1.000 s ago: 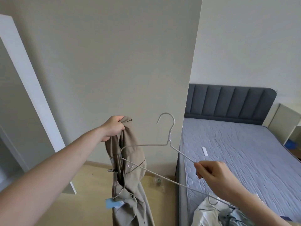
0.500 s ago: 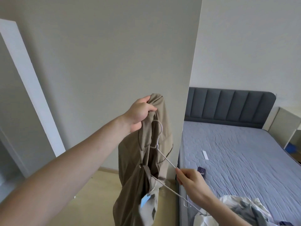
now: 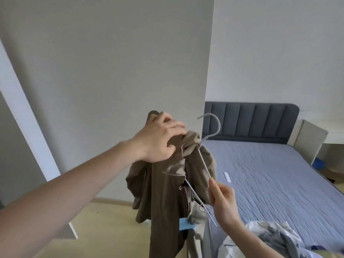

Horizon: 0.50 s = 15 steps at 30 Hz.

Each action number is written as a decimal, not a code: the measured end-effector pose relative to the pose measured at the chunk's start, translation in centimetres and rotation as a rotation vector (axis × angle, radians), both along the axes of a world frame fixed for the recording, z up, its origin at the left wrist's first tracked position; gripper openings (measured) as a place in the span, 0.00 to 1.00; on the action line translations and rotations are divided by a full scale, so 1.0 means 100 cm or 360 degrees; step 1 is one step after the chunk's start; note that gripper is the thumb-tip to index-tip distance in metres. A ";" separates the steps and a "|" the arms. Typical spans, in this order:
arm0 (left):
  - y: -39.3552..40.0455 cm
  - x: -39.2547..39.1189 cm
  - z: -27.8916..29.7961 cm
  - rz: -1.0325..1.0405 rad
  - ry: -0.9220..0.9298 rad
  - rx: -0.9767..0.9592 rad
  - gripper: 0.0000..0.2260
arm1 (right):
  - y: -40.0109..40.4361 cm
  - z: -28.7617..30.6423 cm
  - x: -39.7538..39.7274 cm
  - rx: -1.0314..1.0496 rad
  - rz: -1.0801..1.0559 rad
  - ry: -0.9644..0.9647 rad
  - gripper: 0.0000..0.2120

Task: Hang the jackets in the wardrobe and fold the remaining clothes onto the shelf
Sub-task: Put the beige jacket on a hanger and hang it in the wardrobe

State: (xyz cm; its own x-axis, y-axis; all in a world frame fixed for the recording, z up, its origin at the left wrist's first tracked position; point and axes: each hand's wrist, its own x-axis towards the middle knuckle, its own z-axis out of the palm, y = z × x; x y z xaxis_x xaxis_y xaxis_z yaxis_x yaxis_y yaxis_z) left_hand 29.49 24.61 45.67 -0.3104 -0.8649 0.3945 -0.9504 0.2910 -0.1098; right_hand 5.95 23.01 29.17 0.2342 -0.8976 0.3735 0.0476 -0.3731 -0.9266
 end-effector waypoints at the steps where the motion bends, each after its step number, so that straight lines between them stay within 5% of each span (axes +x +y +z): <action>1: -0.006 0.004 0.002 0.0006 -0.0144 -0.0094 0.21 | -0.003 0.003 -0.001 -0.0024 0.0004 0.0003 0.28; 4: -0.027 0.021 0.012 -0.0029 0.0092 -0.0024 0.08 | -0.012 0.009 -0.010 -0.0093 -0.0016 0.0102 0.29; 9: -0.046 0.033 0.014 -0.0045 0.0235 0.0006 0.12 | -0.039 0.013 -0.039 0.0110 -0.0062 0.0033 0.24; 12: -0.047 0.036 0.018 -0.0014 0.0429 -0.0095 0.12 | -0.057 -0.013 -0.059 0.0753 -0.0296 -0.0306 0.25; 15: -0.050 0.036 0.025 0.0024 0.0493 -0.0174 0.12 | -0.048 -0.052 -0.048 0.1383 -0.0257 -0.0165 0.25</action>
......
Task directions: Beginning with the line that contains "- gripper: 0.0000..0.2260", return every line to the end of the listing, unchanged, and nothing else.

Exercise result:
  - gripper: 0.0000..0.2260
arm1 (right):
  - y: -40.0109..40.4361 cm
  - z: -28.7617..30.6423 cm
  - x: -39.7538..39.7274 cm
  - rx: -1.0314..1.0496 rad
  - rz: -1.0801..1.0559 rad
  - ry: -0.9644..0.9647 rad
  - gripper: 0.0000..0.2120

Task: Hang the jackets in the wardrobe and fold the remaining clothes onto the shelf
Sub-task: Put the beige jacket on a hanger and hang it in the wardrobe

State: (xyz cm; its own x-axis, y-axis; all in a world frame fixed for the recording, z up, its origin at the left wrist's first tracked position; point and axes: each hand's wrist, its own x-axis towards the middle knuckle, its own z-axis out of the palm, y = z × x; x y z xaxis_x xaxis_y xaxis_z yaxis_x yaxis_y yaxis_z) left_hand 29.49 24.61 45.67 -0.3104 -0.8649 0.3945 -0.9504 0.2910 -0.1098; right_hand 5.95 23.01 29.17 0.2342 -0.8976 0.3735 0.0476 -0.3731 -0.9266
 end-effector waypoints at the steps where the motion bends, each after its step number, so that straight lines between them stay within 5% of each span (axes +x +y +z): <action>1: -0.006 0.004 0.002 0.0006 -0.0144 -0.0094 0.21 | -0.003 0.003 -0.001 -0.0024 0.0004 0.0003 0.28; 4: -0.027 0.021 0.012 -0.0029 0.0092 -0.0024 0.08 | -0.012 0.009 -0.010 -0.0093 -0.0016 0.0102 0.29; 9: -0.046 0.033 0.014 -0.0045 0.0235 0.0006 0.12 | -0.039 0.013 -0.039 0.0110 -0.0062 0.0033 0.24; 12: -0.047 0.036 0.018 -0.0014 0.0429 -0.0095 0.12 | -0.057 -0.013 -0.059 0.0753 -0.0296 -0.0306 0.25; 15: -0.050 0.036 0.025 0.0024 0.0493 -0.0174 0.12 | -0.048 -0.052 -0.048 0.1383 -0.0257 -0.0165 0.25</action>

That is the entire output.